Comprehensive analysis of single plant cells provides new insights into natural product biosynthesis, a University of Georgia study shows
Single-cell multi-omics reveals that cell types are differentially involved in the production and accumulation of medically relevant plant compounds.
Plants are impressive in their diversity, but especially in the variety of metabolites they produce.
Many plant-natural products are highly complex molecules, such as the alkaloids vincristine and vinblastine, which are produced by the Madagascar periwinkle Catharanthus roseus. These two substances are already indispensable in cancer therapy.
Researchers are very interested in finding out which individual biosynthetic steps are required to form complex molecules.
First author Chenxin Li, of the University of Georgia’s Center for Applied Genetic Technologies, said: “Currently, these compounds are still obtained in very small quantities from the plant’s leaf extract.

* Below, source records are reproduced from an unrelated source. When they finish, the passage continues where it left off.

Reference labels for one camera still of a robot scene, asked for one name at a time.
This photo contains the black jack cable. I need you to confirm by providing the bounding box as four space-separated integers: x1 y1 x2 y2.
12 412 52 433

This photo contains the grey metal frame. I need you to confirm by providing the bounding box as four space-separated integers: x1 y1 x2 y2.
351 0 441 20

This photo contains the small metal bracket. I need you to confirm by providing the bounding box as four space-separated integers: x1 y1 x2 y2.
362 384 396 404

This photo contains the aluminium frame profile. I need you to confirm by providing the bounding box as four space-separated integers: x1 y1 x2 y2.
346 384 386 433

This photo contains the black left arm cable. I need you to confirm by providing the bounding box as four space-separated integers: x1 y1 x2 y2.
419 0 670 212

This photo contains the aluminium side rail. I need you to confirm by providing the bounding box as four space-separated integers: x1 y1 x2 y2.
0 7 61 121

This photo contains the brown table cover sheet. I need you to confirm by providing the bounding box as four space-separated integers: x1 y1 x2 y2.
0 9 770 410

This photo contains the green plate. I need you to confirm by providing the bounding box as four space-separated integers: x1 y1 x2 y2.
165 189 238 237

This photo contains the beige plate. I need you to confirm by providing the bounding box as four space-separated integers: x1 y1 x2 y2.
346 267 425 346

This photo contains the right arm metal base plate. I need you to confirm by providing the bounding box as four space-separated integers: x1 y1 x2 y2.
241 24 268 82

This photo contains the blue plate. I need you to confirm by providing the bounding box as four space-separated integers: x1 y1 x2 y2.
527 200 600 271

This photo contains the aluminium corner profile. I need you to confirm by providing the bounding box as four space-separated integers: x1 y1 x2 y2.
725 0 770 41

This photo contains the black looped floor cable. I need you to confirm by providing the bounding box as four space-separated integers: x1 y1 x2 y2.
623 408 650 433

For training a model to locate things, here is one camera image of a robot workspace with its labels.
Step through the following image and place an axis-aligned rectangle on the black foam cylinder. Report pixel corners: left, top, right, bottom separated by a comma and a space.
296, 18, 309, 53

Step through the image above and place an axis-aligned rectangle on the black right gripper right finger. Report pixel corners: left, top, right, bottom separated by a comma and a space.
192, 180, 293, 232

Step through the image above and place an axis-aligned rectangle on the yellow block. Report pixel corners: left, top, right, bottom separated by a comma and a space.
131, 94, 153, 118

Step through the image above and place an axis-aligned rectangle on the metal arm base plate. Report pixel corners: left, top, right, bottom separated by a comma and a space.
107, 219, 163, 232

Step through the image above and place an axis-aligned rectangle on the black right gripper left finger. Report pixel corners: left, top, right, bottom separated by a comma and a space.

“We can learn from the plant how this compound is produced and use this knowledge to develop production systems that are more cost-effective, scalable and sustainable.”
Scientists know that gene activity is not the same in all cells of a plant and that the chemistry can differ drastically from cell to cell.
Therefore, the goal of the current study was to use a new set of methods collectively termed ‘single-cell omics’ to investigate specialised and rare cell types that play a central role in the biosynthesis of plant natural products, and whose signals are often obscured by more abundant cell types in plant organs.
One of the lead authors, Lorenzo Caputi, head of the Alkaloid Biosynthesis Project Group in the Department of Natural Product Biosynthesis in Jena, said: “With single-cell omics, we have a method that allows researchers to assign genetic and metabolic information to individual cells.
“The term ‘omics’ refers to the fact that an entire collection of genes or metabolites is quantified and analysed.”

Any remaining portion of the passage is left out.